Using Office Open XML to Customize Document Formatting in the 2007 Office System
Summary: Introduces and demonstrates how to apply custom formatting not available from within the user interface (UI) to a document in the 2007 Microsoft Office system by using Office Open XML. (8 printed pages)
Stephanie Krieger, arouet.net, Microsoft Office MVP
Applies to: Microsoft Office Excel 2007, Microsoft Office PowerPoint 2007, Microsoft Office Word 2007, Microsoft Office for Mac 2008
If you are a power user who creates documents by using Microsoft Office PowerPoint 2007, Microsoft Office Word 2007, and Microsoft Office Excel 2007 or Microsoft Office for Mac 2008, you most likely use features like document themes and OfficeArt graphics (such as SmartArt graphics, Excel 2007 charts, and shapes in PowerPoint 2007 and Excel 2007) all the time. And, if you're like me, you probably love what you can do with those powerful, flexible tools, but still run into situations where you want even more flexibility.
If you find yourself wanting to customize graphics and theme-aware formatting in ways that don't appear to be available, don't give up hope. After all, only so many options can appear in the user interface (UI) of any software program.
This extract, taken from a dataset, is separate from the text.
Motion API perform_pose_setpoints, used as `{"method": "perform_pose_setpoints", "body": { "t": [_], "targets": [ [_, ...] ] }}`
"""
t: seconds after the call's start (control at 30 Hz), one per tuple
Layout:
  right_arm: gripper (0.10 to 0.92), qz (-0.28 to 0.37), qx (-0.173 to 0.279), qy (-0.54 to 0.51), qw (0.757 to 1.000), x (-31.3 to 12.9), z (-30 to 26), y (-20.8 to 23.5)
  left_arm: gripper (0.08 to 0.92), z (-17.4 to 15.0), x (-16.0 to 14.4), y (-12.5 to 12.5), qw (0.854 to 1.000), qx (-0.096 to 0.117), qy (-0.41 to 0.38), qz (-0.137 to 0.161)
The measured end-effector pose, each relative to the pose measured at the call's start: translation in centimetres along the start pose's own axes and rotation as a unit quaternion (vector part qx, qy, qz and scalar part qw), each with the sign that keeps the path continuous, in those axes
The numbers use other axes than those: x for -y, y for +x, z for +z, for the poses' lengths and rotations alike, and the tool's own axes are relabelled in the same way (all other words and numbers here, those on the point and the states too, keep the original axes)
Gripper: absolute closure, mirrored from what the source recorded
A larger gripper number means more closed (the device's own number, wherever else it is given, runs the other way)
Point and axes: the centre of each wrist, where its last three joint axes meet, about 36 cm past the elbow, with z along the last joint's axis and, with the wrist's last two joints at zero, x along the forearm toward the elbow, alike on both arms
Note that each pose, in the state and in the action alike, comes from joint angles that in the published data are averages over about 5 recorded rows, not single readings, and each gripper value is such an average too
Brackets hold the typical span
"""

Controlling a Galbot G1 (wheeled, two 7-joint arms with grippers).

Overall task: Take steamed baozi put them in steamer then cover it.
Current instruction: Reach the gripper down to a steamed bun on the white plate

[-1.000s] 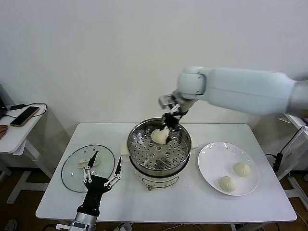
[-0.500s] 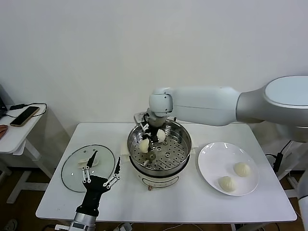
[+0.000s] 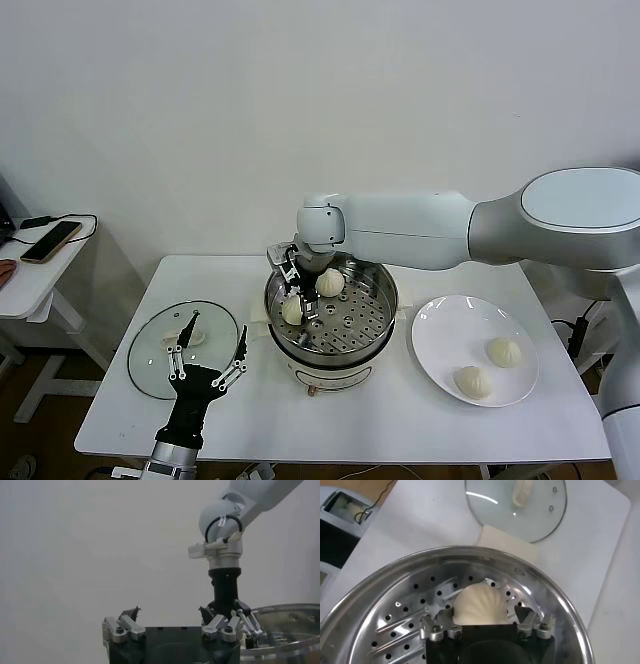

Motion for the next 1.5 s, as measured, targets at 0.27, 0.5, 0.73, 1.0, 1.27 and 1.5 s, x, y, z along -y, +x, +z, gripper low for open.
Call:
{"method": "perform_pose_setpoints", "body": {
  "t": [0.27, 0.5, 0.73, 1.0, 1.27, 1.5],
  "targets": [
    [0.2, -0.005, 0.014, -0.018, 1.0, -1.9, 5.1, 6.5, 0.177, -0.4, 0.1, 0.1, 1.0, -0.001, 0.0, 0.0],
    [0.2, -0.007, 0.01, -0.058, 0.998, -6.3, 13.7, 12.8, 0.177, -0.6, 0.1, 0.1, 1.0, -0.001, -0.004, 0.004],
    [0.2, -0.015, -0.006, -0.104, 0.994, -12.3, 22.7, 14.8, 0.177, -0.7, 0.3, 0.0, 1.0, 0.002, -0.004, 0.008],
    [0.2, -0.044, -0.012, -0.141, 0.989, -18.9, 29.2, 10.3, 0.177, -0.6, 0.6, -0.1, 1.0, 0.001, 0.0, 0.009],
    [0.2, -0.077, -0.014, -0.159, 0.984, -22.5, 31.8, 4.6, 0.177, -0.3, 0.6, 0.0, 1.0, -0.004, -0.002, 0.006],
    [0.2, -0.092, -0.018, -0.168, 0.981, -24.2, 32.9, 1.1, 0.177, 0.1, 0.4, 0.1, 1.0, -0.007, -0.005, 0.003]
  ]
}}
As a Microsoft Office power user, one of the best aspects of the Office Open XML Formats is that you can access and edit almost every bit of document content and formatting from within the XML. So, you often get additional formatting flexibility by editing the XML directly. For example, you only have to edit a value or two in the XML to easily work around any of the following apparent limitations:
You need a reflection height that's not available in the Reflection effects galleries for shapes, pictures, or text.
You want a tint or shade of a theme color other than what is available from the Theme Colors gallery. However, you can't set a custom color in the Colors dialog box because you need the color to remain responsive to theme switching.
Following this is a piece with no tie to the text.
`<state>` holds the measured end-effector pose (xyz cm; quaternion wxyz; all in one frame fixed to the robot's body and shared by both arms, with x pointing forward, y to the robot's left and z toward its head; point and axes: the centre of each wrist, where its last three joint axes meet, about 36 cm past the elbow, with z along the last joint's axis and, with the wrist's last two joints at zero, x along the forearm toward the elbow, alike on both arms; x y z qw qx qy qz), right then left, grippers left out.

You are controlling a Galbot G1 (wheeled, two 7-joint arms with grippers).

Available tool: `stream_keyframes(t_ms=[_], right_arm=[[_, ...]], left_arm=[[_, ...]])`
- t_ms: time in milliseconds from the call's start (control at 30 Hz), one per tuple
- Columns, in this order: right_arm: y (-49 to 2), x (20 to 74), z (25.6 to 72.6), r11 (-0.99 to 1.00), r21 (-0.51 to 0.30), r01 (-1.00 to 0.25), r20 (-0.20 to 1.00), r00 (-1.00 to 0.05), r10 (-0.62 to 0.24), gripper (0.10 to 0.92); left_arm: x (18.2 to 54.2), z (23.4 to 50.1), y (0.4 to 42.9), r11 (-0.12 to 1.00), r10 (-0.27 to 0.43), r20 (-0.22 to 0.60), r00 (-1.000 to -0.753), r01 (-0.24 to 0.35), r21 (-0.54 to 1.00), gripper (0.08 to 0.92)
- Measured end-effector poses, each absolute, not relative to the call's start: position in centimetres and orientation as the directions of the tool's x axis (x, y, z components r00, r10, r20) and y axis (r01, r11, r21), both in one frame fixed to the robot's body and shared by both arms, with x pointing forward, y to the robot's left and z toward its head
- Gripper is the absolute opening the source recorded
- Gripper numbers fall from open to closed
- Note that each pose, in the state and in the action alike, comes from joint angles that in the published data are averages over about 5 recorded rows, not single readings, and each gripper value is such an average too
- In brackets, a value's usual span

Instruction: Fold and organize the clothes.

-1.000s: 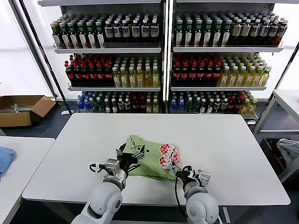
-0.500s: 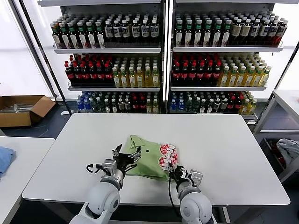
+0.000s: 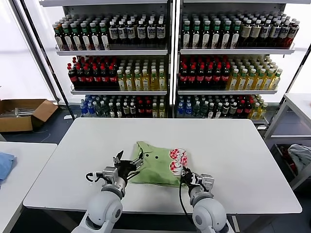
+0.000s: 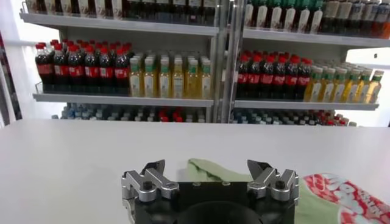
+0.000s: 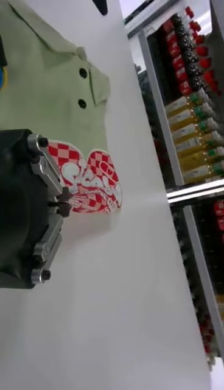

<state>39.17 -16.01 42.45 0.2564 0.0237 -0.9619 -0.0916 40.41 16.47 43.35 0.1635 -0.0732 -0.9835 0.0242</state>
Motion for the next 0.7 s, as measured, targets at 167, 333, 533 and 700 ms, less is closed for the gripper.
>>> stream_keyframes(t_ms=[167, 333, 533, 700], right_arm=[[-18.9, 40.1, 42.3, 0.996, 0.086, 0.016, 0.476, -0.879, -0.027, 0.115], [-21.6, 41.1, 41.4, 0.999, -0.04, 0.037, 0.463, -0.885, 0.051, 0.121], [-23.5, 41.3, 40.6, 0.982, -0.182, 0.052, 0.422, -0.898, 0.126, 0.249], [-22.9, 40.3, 41.1, 0.967, -0.251, 0.053, 0.357, -0.923, 0.143, 0.388]], left_arm=[[40.1, 43.6, 16.5, 0.988, 0.148, 0.311, -0.939, 0.129, -0.081, 0.823], [39.7, 43.8, 16.5, 0.989, 0.143, 0.307, -0.941, 0.121, -0.09, 0.823], [39.1, 44.0, 16.5, 0.988, 0.142, 0.304, -0.942, 0.117, -0.1, 0.823], [38.6, 44.1, 16.3, 0.987, 0.147, 0.303, -0.942, 0.12, -0.109, 0.823]])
You would like to use a different shape throughout your SmartArt graphic. But, you can't use the Change Shape feature to accomplish that task because you need that graphic to continue to use the new shape if edited or reset.
This article walks through the preceding examples to show you how to find, interpret, and customize formatting in your documents.
If you have not yet edited Office Open XML, the tasks in this article are probably easier than you expect. However, the article does assume that you have some familiarity with an Office Open XML Format document ZIP package, including what a ZIP package is and how to access the XML document parts that make up your Microsoft Office documents, presentations, and workbooks. Additionally, the article assumes that you have experience using and customizing OfficeArt graphics and document themes. For help filling in gaps on any of these topics, or to review some of the basics, see Additional Resources.
Microsoft Office for Mac 2008 uses the same file formats and most of the same formatting capabilities as the 2007 Office system. So, much of the content in this article can apply to documents created in Office for Mac 2008 as well. However, note that there are some differences in formatting capabilities. For example, you can customize reflections customized from within the UI in PowerPoint 2008. However, Excel 2008 does not support theme-aware formatting for worksheet content other than charts and graphics.
If you are new to editing Office Open XML, you might be wondering how long it will take you to learn enough about the language and structure to make even simple formatting changes. Well, if you are an experienced user of the 2007 Office system programs (or Office 2008 for Mac), you are likely to be very pleasantly surprised.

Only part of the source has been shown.